En effet, les jeunes insurgés opposent, à ceux qui cherchent à pérenniser l’ordre dominant des mots d’ordre, sinon des mots, tandis que leurs antagonistes, forts d’une « idéologie d’aînesse » (Mbembe, 1985), leur jettent à la figure des critiques fondamentalement normatives. Or, cette polarisation ne fait que renforcer le pouvoir d’identification des jeunes à des mots et à des mots d’ordre qui deviennent en quelque sorte l’emblème de leur appartenance à une « communauté de résistance ».
Ainsi, ces mots et expressions font partie de « l’idiome commun » à travers lequel ils échangent, se reconnaissent, s’encouragent, bref s’inscrivent dans une sociabilité langagière des « insurgés ». La notion « d’idiome commun » pourrait être perçue, ici, comme inappropriée car au fond, c’est uniquement à un niveau lexical, et non syntaxique ou phonétique par exemple, que ces jeunes militants se distinguent. Mais il n’en demeure pas moins que leur vocabulaire finit par avoir quelque peu la matérialité d’un « we code » (Gumperz, 1989) à travers lequel ils renforcent leur cohésion tout en se démarquant des « locuteurs-conservateurs » du « système ».
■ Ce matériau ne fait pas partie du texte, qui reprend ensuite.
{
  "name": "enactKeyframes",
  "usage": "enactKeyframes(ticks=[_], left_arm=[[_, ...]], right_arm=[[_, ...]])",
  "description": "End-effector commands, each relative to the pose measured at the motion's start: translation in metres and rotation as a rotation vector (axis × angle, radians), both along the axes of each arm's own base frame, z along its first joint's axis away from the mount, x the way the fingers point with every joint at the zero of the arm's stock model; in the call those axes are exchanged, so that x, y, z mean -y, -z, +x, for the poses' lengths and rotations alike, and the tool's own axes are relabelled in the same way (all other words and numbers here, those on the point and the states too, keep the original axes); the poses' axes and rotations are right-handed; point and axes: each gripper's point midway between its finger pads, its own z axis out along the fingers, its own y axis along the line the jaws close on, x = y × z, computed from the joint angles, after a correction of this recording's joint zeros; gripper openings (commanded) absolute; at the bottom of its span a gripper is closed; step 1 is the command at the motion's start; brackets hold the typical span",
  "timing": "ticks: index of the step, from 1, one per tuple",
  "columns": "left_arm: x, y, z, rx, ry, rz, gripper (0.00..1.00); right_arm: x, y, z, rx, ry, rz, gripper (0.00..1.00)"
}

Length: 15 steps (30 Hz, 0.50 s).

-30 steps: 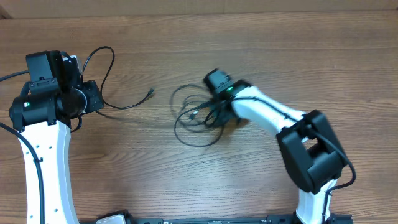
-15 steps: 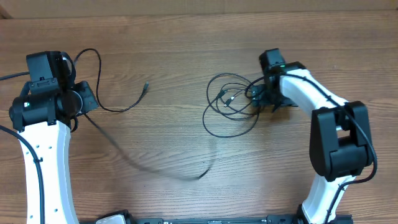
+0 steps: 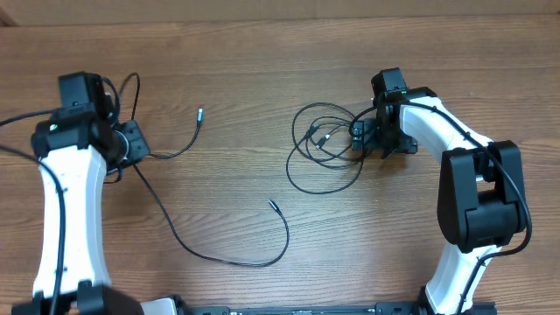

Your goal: Untangle cables

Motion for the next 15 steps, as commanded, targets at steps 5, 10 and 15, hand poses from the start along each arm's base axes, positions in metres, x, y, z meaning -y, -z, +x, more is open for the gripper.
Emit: enactKeyframes(ticks=[5,10,15], left_arm=[[0.005,0.023,-0.005,-0.1,0.027,-0.042,1.0],[0.007,-0.013,0.002,-0.034,0.033,-0.037,0.99],[0.046,-0.037,0.014,0.067,0.136,-0.224,0.82]], right_arm=[[-0.002,0.016,-0.011,-0.051,0.001,0.015,1.0],[-0.003,0.016,-0.009,-0.041,0.001,0.017,1.0],[-0.003,0.016,-0.009,-0.041,0.002,0.016,1.0]])
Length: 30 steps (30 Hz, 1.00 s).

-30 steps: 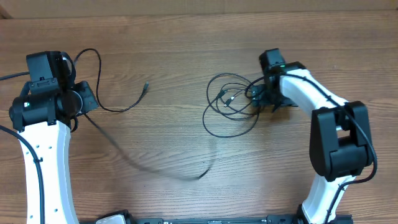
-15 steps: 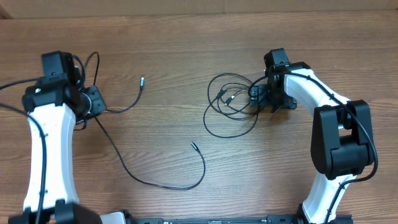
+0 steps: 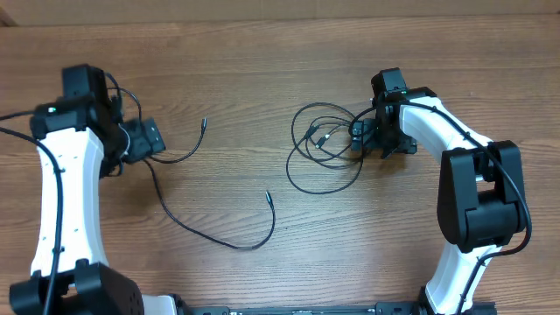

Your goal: Untangle cables

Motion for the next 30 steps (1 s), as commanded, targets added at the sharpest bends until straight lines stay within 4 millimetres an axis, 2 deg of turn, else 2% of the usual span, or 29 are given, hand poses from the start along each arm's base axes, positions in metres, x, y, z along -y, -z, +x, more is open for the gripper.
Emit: enactKeyframes(ticks=[1,3,4,10,12,14,15,20,22,25,30], left_arm=[[0.045,-0.028,0.01,0.116,0.14,-0.191,0.64],[0.063,-0.025,0.006,0.103,0.209,-0.245,0.12],[0.071,-0.02,0.002,0.082,0.225,-0.252,0.04],[0.11,0.019,-0.03,-0.07,0.316,-0.29,0.05],[0.125,0.034,-0.045,-0.128,0.35,-0.311,0.12],[0.141,0.049,-0.059,-0.172,0.408,-0.325,0.26],[0.149,0.057,-0.064,-0.186,0.441,-0.324,0.3],[0.186,0.087,-0.09,-0.217,0.648,-0.304,0.33],[0.199,0.094,-0.101,-0.226,0.761,-0.292,0.38],[0.214,0.101,-0.115,-0.236,0.887,-0.264,0.39],[0.23,0.103,-0.129,-0.243,1.004,-0.239,0.41]], right_arm=[[-0.001,0.016,-0.009,-0.041,0.003,0.006,1.0],[-0.001,0.016,-0.009,-0.041,0.003,0.006,1.0],[-0.001,0.016,-0.009,-0.041,0.003,0.006,1.0],[-0.003,0.014,0.003,0.008,0.002,0.014,1.0],[-0.003,0.014,0.006,0.021,0.003,0.016,1.0],[-0.004,0.014,0.009,0.031,0.002,0.018,1.0],[-0.004,0.013,0.009,0.033,0.002,0.018,1.0],[-0.004,0.013,0.011,0.041,0.002,0.02,1.0],[-0.004,0.013,0.011,0.041,0.002,0.02,1.0],[-0.004,0.013,0.011,0.041,0.002,0.02,1.0],[-0.004,0.013,0.011,0.041,0.002,0.02,1.0]])
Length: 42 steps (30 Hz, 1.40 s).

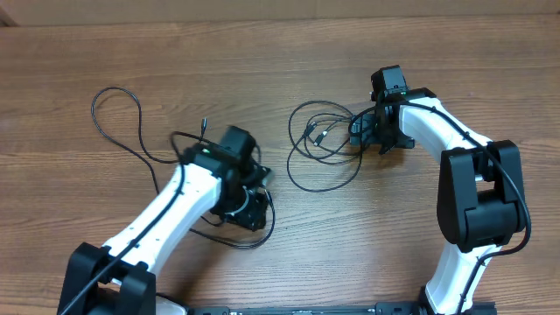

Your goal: Untangle cables

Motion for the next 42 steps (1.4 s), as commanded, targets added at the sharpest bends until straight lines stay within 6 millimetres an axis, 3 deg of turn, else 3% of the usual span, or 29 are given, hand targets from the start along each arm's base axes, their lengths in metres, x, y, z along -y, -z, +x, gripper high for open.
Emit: enactKeyframes(ticks=[1,8,17,28,39,40,41,42], left_arm=[[0.01,0.001,-0.01,0.029,0.131,-0.009,0.4],[0.026,0.013,-0.015,0.097,0.233,0.0,0.38],[0.016,0.042,-0.018,0.141,0.248,0.048,0.33],[0.011,0.048,-0.028,0.093,0.192,0.066,0.35],[0.004,0.068,-0.035,0.102,0.192,0.07,0.38],[0.004,0.068,-0.034,0.106,0.191,0.068,0.34],[0.005,0.068,-0.032,0.114,0.191,0.065,0.22],[0.005,0.068,-0.029,0.131,0.19,0.071,0.17]], right_arm=[[-0.001,0.014,-0.008,-0.038,0.001,0.011,1.0],[-0.001,0.014,-0.008,-0.038,0.001,0.011,1.0],[-0.001,0.014,-0.008,-0.038,0.001,0.011,1.0],[-0.001,0.014,-0.008,-0.038,0.001,0.011,1.0],[-0.001,0.014,-0.008,-0.038,0.001,0.011,1.0],[-0.001,0.014,-0.008,-0.038,0.001,0.011,1.0],[-0.001,0.014,-0.008,-0.038,0.001,0.011,1.0],[-0.001,0.014,-0.008,-0.038,0.001,0.011,1.0]])
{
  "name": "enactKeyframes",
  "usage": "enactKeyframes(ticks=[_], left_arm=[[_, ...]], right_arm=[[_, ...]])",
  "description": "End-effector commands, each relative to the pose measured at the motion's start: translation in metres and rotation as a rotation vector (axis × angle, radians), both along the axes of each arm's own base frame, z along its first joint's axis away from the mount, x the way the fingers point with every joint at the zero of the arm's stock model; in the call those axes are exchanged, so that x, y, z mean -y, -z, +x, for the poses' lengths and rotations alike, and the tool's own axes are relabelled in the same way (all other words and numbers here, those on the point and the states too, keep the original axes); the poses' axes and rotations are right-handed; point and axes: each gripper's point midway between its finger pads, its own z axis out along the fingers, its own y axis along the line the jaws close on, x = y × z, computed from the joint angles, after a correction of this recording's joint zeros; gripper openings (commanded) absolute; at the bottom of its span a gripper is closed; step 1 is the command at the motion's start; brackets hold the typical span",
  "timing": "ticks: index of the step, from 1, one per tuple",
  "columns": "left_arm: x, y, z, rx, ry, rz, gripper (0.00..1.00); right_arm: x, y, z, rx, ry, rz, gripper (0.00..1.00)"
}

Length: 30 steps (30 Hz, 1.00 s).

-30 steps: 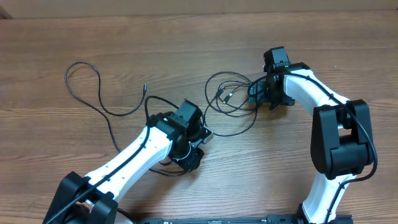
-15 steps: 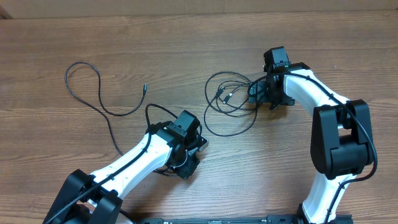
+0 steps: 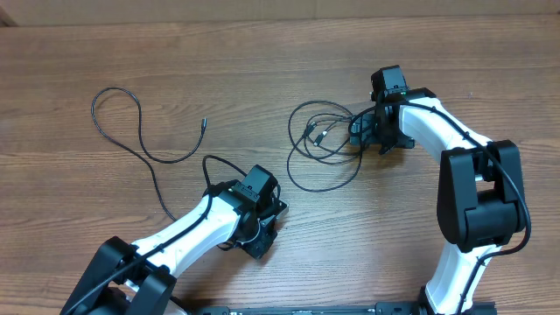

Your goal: Untangle cables

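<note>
A long black cable [image 3: 149, 156] lies loose on the left of the table, with a loop at the far left and one plug end [image 3: 203, 123] free. Its lower stretch runs under my left arm. My left gripper [image 3: 262, 238] points down at the table near the front middle; its fingers and the cable's other end are hidden beneath it. A coiled tangle of black cable [image 3: 319, 149] with two plugs inside lies right of centre. At the tangle's right edge my right gripper [image 3: 357, 133] looks shut on its strands.
The wooden table [image 3: 262, 52] is bare along the back. My right arm [image 3: 477, 192] stands at the right side, and my left arm [image 3: 188, 229] stretches across the front left. The arm bases sit at the front edge.
My left gripper has moved a little forward and to the right, from beside the long cable's lower curve to nearer the front edge. The cable's lower curve is now hidden under it. The right arm is unchanged.
My left gripper first held the long cable at the far left, the cable trailing to the front middle. It then shifted slightly right with it. Later the cable lay released in a loop at the left, with the gripper at the cable's other end, where it stays now.
</note>
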Motion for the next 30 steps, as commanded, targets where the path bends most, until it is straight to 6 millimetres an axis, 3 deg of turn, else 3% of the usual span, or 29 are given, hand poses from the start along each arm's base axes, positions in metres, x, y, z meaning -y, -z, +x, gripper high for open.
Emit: enactKeyframes(ticks=[1,5,11,22,27,30], left_arm=[[-0.003,0.001,0.009,0.052,-0.006,0.021,0.13],[-0.019,0.003,0.032,0.167,-0.034,0.126,0.12],[-0.051,-0.008,0.085,0.431,-0.16,0.309,0.17],[-0.059,-0.049,0.175,0.775,-0.398,0.211,0.22],[-0.078,-0.069,0.208,0.881,-0.54,0.152,0.19],[-0.09,-0.075,0.218,0.904,-0.587,0.135,0.24]], right_arm=[[-0.002,0.014,-0.008,-0.038,0.0,0.011,1.0],[-0.002,0.014,-0.008,-0.038,0.0,0.011,1.0],[-0.002,0.014,-0.008,-0.038,0.0,0.011,1.0],[-0.002,0.014,-0.008,-0.038,0.001,0.011,1.0],[-0.002,0.014,-0.008,-0.038,0.001,0.011,1.0],[-0.002,0.014,-0.008,-0.038,0.0,0.011,1.0]])
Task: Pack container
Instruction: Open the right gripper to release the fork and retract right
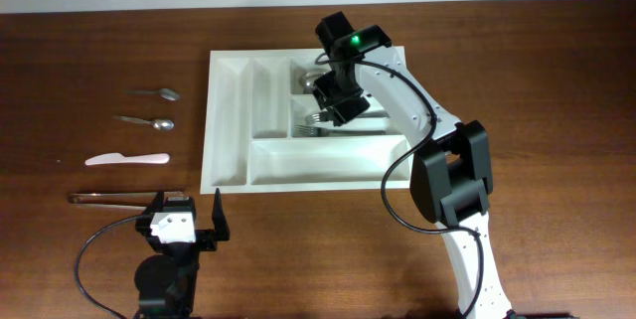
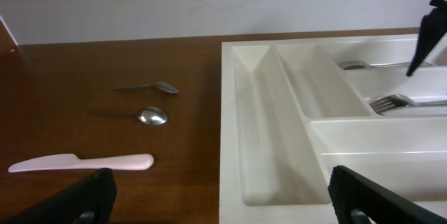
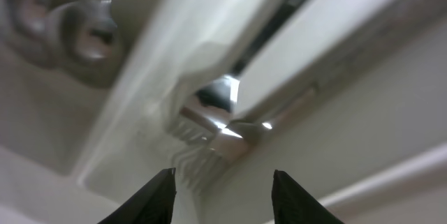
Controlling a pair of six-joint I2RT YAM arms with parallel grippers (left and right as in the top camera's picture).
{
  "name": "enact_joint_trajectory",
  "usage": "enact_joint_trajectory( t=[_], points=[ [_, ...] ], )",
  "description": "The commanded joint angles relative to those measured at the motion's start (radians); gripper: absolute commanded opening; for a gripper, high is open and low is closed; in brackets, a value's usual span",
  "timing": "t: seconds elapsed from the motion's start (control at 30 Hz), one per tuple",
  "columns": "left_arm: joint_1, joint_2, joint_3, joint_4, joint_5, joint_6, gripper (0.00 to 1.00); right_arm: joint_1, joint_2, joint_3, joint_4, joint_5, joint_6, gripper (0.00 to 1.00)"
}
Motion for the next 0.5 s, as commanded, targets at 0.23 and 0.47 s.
enact_joint_trajectory(
  t=[0.23, 0.47],
  points=[
    [0.000, -0.007, 0.000, -0.008, 0.014, 0.012, 0.99, -0.024, -0.023, 0.179, -0.057, 0.055, -0.286, 0.56],
    [0.000, -0.007, 0.000, -0.008, 0.014, 0.012, 0.99, -0.094, -0.032, 0.436, -0.329, 0.300, -0.690, 0.65]
  ],
)
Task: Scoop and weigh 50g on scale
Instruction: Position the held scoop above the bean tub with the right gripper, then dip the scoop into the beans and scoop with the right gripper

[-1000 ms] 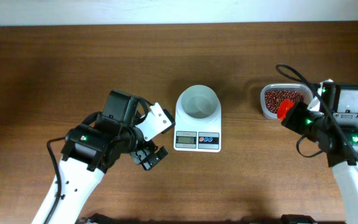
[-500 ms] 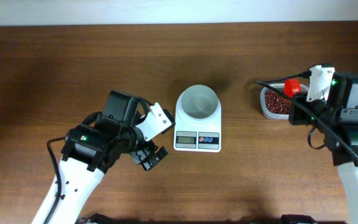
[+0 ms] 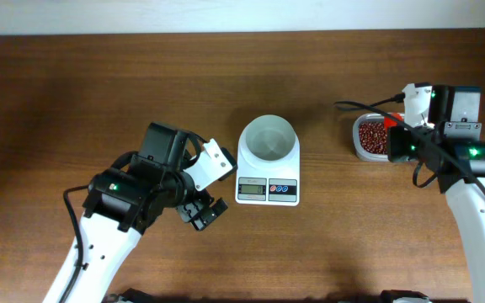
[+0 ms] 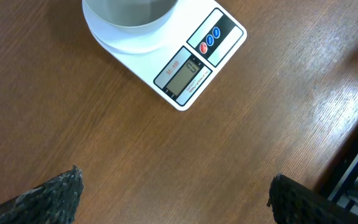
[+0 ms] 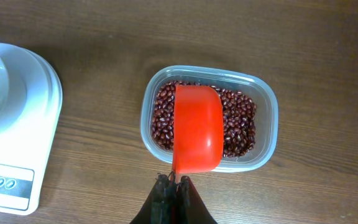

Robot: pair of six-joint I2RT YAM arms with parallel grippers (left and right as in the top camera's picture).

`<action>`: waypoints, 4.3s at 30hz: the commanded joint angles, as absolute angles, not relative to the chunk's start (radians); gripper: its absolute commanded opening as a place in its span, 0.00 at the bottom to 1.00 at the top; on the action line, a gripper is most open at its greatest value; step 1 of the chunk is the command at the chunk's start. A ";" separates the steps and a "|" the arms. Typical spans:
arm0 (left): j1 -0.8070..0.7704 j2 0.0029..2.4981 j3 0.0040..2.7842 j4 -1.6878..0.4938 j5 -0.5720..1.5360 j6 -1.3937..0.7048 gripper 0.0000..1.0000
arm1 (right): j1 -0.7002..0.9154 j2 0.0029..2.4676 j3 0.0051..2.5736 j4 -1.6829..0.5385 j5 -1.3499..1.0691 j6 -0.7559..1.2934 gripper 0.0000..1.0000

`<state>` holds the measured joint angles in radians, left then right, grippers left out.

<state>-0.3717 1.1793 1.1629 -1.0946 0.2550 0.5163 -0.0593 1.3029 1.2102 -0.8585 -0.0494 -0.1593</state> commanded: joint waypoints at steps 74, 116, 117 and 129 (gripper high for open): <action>0.027 1.174 1.245 -1.235 0.549 0.928 0.99 | -0.411 1.758 1.214 -0.806 -0.566 -0.058 0.04; 0.027 1.174 1.245 -1.235 0.549 0.928 0.99 | -0.683 1.869 1.214 -0.901 -1.026 -0.233 0.04; 0.027 1.174 1.245 -1.235 0.549 0.928 0.99 | -0.687 1.869 1.214 -0.902 -1.065 -0.233 0.04; 0.027 1.174 1.245 -1.235 0.549 0.928 0.99 | -0.726 1.869 1.214 -1.024 -1.311 -0.304 0.04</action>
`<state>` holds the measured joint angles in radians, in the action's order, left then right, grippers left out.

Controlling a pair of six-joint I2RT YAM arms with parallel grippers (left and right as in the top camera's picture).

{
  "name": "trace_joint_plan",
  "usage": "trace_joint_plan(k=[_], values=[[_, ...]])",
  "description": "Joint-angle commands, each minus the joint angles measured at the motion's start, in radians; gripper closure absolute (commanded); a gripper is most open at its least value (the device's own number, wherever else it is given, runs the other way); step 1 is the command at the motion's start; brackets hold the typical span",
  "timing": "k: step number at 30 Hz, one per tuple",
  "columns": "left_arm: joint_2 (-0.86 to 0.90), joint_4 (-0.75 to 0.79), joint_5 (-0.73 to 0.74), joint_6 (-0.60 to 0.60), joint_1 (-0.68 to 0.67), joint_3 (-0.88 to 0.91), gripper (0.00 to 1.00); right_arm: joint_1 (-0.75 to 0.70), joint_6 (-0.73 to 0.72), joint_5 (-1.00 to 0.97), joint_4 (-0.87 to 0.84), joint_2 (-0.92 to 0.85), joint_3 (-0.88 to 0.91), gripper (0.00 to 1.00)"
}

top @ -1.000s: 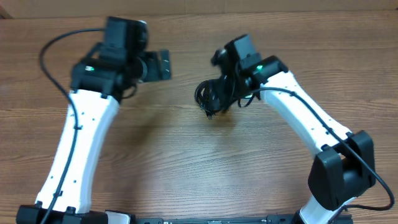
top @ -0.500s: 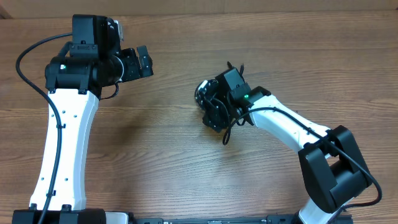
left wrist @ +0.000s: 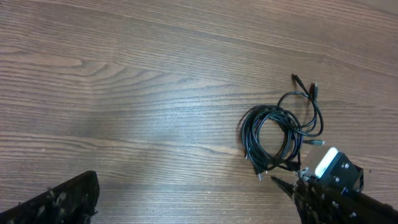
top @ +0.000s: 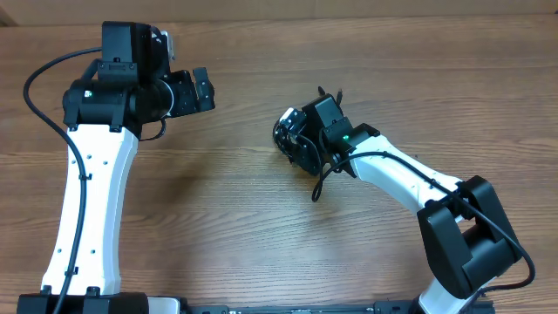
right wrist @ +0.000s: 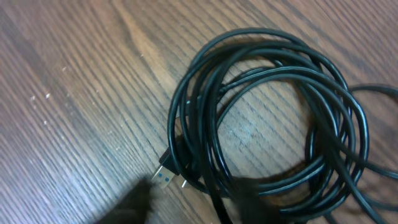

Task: Untangle cables

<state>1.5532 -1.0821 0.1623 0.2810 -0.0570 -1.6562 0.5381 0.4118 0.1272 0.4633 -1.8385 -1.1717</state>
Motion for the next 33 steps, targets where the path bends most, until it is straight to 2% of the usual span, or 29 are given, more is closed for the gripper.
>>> trace_joint_plan(k=[1,17,18,19,20,26,28,33], values=[[-0.02,-0.007,0.015,-0.032,0.004,-0.022,0.0,-0.003,-0.023,0.008,-0.003,-0.017,0.0,0.44],[-0.02,-0.027,0.015,-0.042,0.004,-0.022,0.0,-0.005,-0.023,0.008,-0.078,-0.027,0.05,0.48],[-0.02,-0.027,0.015,-0.042,0.004,-0.022,0.0,-0.005,-0.023,0.008,-0.09,-0.027,0.061,0.6],[-0.02,-0.027,0.015,-0.042,0.004,-0.022,0.0,-0.005,-0.023,0.008,-0.097,-0.027,0.069,0.84],[-0.02,-0.027,0.015,-0.042,0.004,-0.022,0.0,-0.005,-0.023,0.008,-0.099,-0.027,0.072,0.96],[-0.02,-0.03,0.015,-0.042,0.004,-0.022,0.0,-0.003,-0.075,0.057,-0.035,-0.014,0.044,0.96],[-0.02,-0.033,0.015,-0.042,0.004,-0.022,0.0,-0.002,-0.076,0.098,0.011,0.01,0.005,0.96],[-0.02,-0.031,0.015,-0.042,0.004,-0.022,0.0,-0.003,-0.201,0.114,0.147,0.123,-0.166,0.96]])
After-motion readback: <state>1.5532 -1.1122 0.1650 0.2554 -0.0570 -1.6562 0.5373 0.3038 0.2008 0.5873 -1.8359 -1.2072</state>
Du point de vue sociolinguistique, ces mots et expressions tels que « projet bi », « mu sell mi », « focus », « mortal combat », « deuxième vague », « maintien rekk ! », etc. sont forgés via les mécanismes de l’emprunt (« focus », « projet »), de l’alternance codique (« maintien rekk »), du jeu avec le langage (« sélection présidentielle » vs « élection présidentielle »), du détournement de mots (« dealogue » pour « dialogue »), de l’extension de sens (« deuxième vague »), etc. A y regarder de près, la fabrique de ces mots et mots d’ordre démarcatifs, et non moins subversifs, ne relève pas du jaillissement de signifiants nouveaux mais repose sur un réordonnancement de signifiants déjà-là. Néanmoins, ce réordonnancement s’opère dans un écart à la langue admise lorsqu’il s’agit du wolof et dans une distanciation par rapport à la norme scolaire lorsqu’il s’agit du français. Passons au crible la dernière trouvaille en vogue : « maintien rekk ! ». Cette expression a conquis depuis quelques semaines une saillance et une récurrence dans les dits et écrits des jeunes résistants. « Maintien rekk » n’est pas né ex nihilo. L’expression a été forgée par des acteurs précis, dans un contexte précis, que l’on peut retracer en lisant le récit qui va suivre.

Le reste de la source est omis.